__Exercise description__. Without including any pictures, copy every line below exactly.

━━ Given information

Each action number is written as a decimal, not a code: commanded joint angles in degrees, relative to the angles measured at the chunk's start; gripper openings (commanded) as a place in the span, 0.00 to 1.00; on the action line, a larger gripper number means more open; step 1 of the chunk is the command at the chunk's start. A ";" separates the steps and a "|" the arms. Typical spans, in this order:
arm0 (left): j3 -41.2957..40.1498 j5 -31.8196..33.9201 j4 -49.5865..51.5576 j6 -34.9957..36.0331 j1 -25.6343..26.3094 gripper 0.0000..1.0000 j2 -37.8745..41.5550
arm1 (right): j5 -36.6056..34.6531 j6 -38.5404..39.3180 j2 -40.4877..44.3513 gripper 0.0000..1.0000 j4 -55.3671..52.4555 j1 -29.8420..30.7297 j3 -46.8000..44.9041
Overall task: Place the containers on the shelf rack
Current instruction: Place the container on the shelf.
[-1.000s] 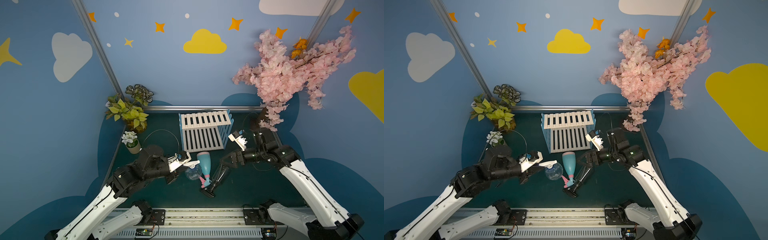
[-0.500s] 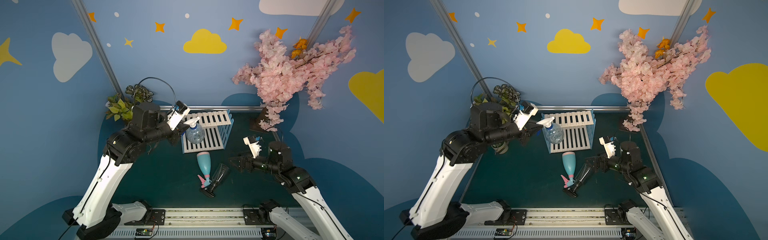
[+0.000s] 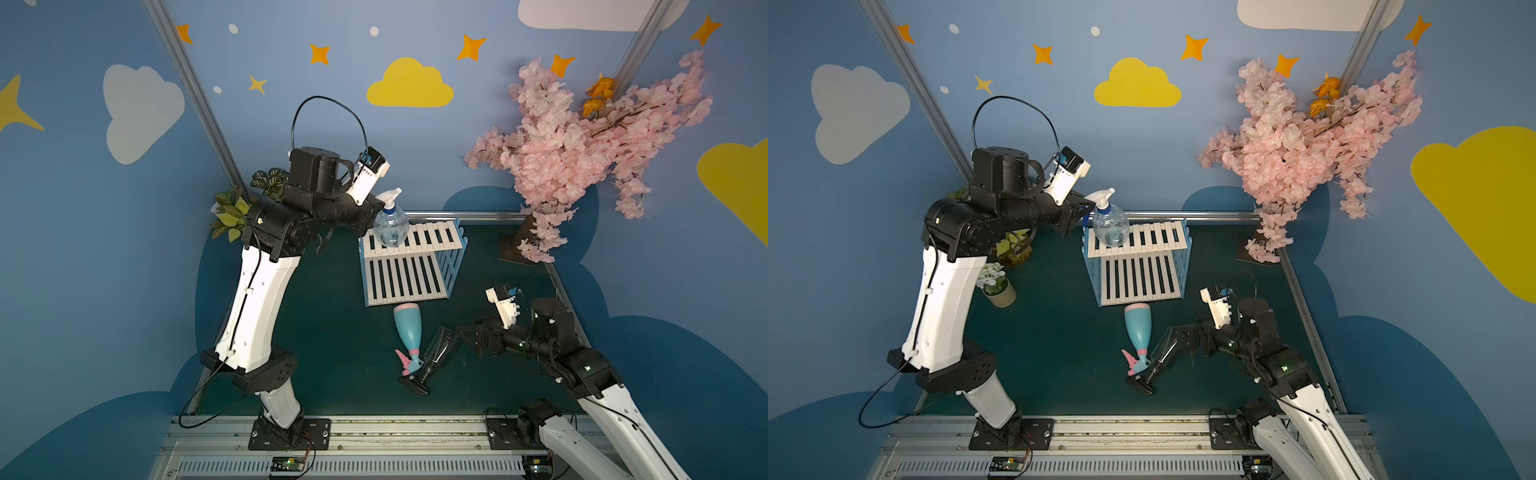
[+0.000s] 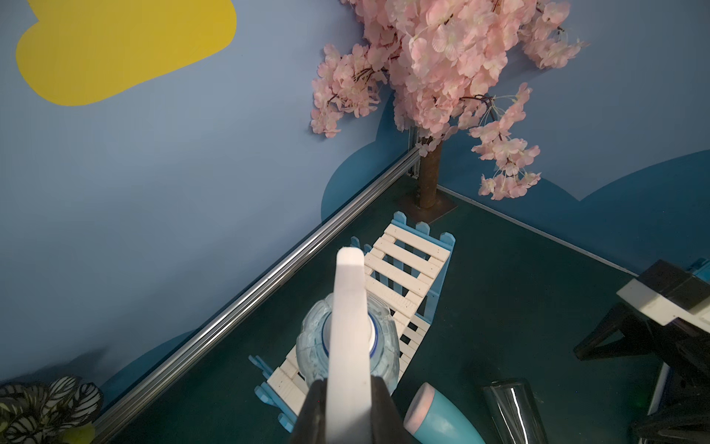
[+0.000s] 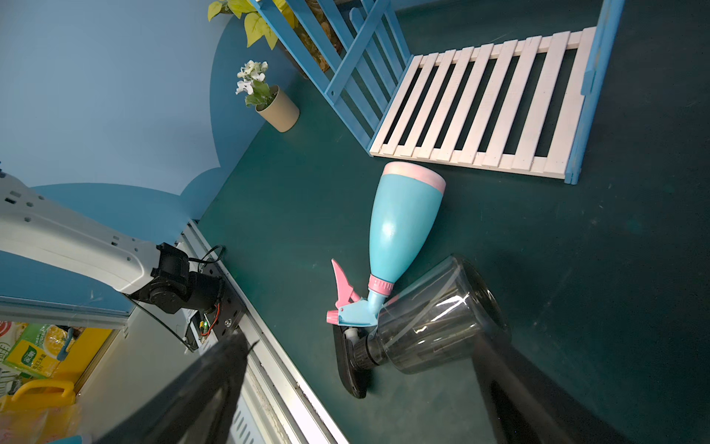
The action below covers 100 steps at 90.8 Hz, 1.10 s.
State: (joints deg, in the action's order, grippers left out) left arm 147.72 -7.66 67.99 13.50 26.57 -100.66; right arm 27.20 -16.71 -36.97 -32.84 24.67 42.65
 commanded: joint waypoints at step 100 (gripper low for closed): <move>3.72 -1.40 0.86 -0.55 -3.50 0.39 -8.26 | -1.27 -5.57 4.77 0.98 4.21 -0.15 -9.90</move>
State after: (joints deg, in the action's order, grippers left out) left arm 150.91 -8.91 69.82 13.26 23.24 -108.57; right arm 26.33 -21.26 -33.08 -30.22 24.62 33.61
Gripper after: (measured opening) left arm 0.390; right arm 0.979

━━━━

__Solved exercise__.
Each action number is written as a decimal, not a code: commanded joint angles in degrees, relative to the angles measured at the chunk's start; gripper openings (commanded) as a place in the span, 0.00 to 1.00; on the action line, a larger gripper number means more open; step 1 of the chunk is the command at the chunk's start. A ";" separates the steps and a "|" the arms. Typical spans, in this order:
arm0 (left): j3 -41.2957..40.1498 j5 -31.8196..33.9201 j4 -49.5865..51.5576 j6 -34.9957..36.0331 j1 -25.6343..26.3094 gripper 0.0000..1.0000 j2 -37.8745..41.5550
arm1 (right): j5 -36.6056..34.6531 j6 -38.5404..39.3180 j2 -40.4877..44.3513 gripper 0.0000..1.0000 j4 -55.3671..52.4555 j1 -29.8420..30.7297 j3 -46.8000..44.9041
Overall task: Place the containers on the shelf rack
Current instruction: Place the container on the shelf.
[-1.000s] 
[-0.500s] 
[+0.000s] 
[+0.000s] 
[+0.000s] 
The action below covers 100 steps at 90.8 Hz, 1.10 s.
State: (joints deg, in the action's order, grippers left out) left arm 147.72 -7.66 67.99 13.50 26.57 -100.66; right arm 27.20 -16.71 -36.97 -32.84 24.67 42.65
 commanded: joint waypoints at step 100 (gripper low for closed): <move>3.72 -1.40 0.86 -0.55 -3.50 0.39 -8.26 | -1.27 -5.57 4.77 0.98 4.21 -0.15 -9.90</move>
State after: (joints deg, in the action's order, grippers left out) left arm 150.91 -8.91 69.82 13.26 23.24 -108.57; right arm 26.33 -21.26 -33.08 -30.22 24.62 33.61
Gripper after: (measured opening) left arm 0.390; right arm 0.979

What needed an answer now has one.